TRIBUNNEWS.COM, JAWA BARAT - Badan Pengawas Pemilu (Bawaslu) RI menjelaskan salah satu alasan kenapa proses pencoblosan di hari pemungutan suara nanti harus tetap menggunakan Kartu Tanda Penduduk elektronik (KTP-el), bukan Kartu Keluarga (KK).
Anggota Bawaslu RI Lolly Suhenty menjelaskan ihwal KK yang tak punya foto citra diri dari pemiliknya. Sehingga, bisa saja KK yang hanya berupa Nomor Induk Kependudukan (NIK) disalahgunakan oleh orang lain.
"Hati-hati bagi Bawaslu, itu rawan. Kenapa? KK tidak ada fotonya.

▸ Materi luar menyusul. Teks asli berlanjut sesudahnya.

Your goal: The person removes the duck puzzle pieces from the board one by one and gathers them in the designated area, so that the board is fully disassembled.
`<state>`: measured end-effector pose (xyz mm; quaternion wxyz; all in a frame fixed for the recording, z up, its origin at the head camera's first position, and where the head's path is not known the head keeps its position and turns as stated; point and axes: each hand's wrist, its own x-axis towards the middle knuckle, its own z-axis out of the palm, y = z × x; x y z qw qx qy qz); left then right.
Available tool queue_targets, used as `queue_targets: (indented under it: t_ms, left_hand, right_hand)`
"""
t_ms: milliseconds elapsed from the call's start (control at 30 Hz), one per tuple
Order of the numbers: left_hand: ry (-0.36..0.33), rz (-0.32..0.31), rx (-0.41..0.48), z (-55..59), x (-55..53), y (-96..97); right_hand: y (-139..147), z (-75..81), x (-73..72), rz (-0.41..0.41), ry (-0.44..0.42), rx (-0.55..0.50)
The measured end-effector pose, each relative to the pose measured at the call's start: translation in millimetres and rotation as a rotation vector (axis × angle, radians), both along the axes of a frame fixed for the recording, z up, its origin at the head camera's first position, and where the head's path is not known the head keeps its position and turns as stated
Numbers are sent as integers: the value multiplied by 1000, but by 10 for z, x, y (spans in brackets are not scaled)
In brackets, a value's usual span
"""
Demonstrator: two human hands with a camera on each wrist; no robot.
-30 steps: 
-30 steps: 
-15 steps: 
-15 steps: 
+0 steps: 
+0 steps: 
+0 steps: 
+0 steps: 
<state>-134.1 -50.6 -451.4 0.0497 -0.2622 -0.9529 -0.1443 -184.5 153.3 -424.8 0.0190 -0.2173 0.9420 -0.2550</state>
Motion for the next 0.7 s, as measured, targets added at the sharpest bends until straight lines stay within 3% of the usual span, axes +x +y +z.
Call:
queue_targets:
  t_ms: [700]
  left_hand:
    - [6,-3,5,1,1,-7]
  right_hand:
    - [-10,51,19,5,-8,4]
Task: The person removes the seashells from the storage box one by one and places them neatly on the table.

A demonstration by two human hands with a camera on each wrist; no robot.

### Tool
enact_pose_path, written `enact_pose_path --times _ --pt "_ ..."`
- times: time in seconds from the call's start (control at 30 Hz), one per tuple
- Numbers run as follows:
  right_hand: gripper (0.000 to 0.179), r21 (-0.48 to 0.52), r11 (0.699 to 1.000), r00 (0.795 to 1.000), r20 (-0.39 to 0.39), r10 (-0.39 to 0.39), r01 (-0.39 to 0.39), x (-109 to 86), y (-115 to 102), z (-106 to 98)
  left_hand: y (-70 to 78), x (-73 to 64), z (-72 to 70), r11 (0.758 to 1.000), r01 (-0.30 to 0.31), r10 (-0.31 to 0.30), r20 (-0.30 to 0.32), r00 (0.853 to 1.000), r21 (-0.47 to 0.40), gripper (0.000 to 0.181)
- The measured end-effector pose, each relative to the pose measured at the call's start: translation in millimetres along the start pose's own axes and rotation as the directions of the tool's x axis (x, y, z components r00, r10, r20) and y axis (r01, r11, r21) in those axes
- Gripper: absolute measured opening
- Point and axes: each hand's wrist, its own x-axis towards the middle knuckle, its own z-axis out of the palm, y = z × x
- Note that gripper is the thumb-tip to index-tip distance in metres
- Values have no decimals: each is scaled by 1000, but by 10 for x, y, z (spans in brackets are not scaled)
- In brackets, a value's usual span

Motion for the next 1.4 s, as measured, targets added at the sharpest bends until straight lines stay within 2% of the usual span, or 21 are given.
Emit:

Lolly Suhenty datang, yang datang bisa saja Narda. Tapi dia bawa KK saya, apa jaminannya," kata Lolly kepada awak media di Sukabumi, Jawa Barat, Sabtu (5/8/2023).
Atas hal ini Bawaslu kembali mengimbau Komisi Pemilihan Umum (KPU) RI yang hingga saat ini memperbolehkan masyakarat nanti mencoblos menggunakan KK.
Apalagi Direktorat Jenderal (Ditjen) Kependudukan dan Pencatatan Sipil Kementerian Dalam Negeri (Kemendagri) juga telah berkomitmen dengan menyediakan 11 juta lebih blanko kosong KTP-el.
"Jadi bagi Bawaslu ini rawan. Sebaiknya KPU berhati-hati. Sudah ada komitmen baik dari Dukcapil, maka lakukan nih, jalani proses ini," tuturnya.
"KTP-el dijaminkan oleh Dukcapil ada, tersedia blangko cukup. Bahkan menyatakan mereka jauh leboh kuat loh. Teman-teman Dukcapil menyatakan mereka sudah menyiapkan perekaman cepat dalam waktu dekat," tambah Lolly.
Sebagai informasi, KPU RI menegaskan pemilih pemula yang baru berusia 17 tahun saat hari pemungutan suara masih bisa ikut mencoblos dengan menunjukkan NIK KK sebagai syarat.
Meski sebagimana diketahui, Bawaslu sudah menegaskan semua masyarakat yang menggunakan hak suaranya harus punya KTP-el.
Namun begitu, Ketua KPU RI Hasyim Asy'ari menjamin kecurangan atau manipulasi itu tak akan terjadi.
Baca juga: Ditjen Dukcapil Kemendagri Tambah 11 Juta stok blangko KTP-el untuk Pemilu 2024
"Ya sama-sama tetangga kan pasti tahu, ada NIK-nya kan, ada database-nya di data Kemendagri dan kita kan terkoneksi. kita ini kan prinsipnya harus saling percaya itu dulu," ujar Hasyim kepada awak media ditemui di kawasan Kantor KPU RI, Jakarta, Rabu (26/7/2023).
"Secara hukum kita harus berprasangka baik semua. Harus kita anggap benar, kecuali ada yang dapat membuktikan sebaliknya. Secara hukum kan gitu. Enggak boleh berprasangka negatif, kecuali ada pihak yang membuktikan sebaliknya," sambungnya.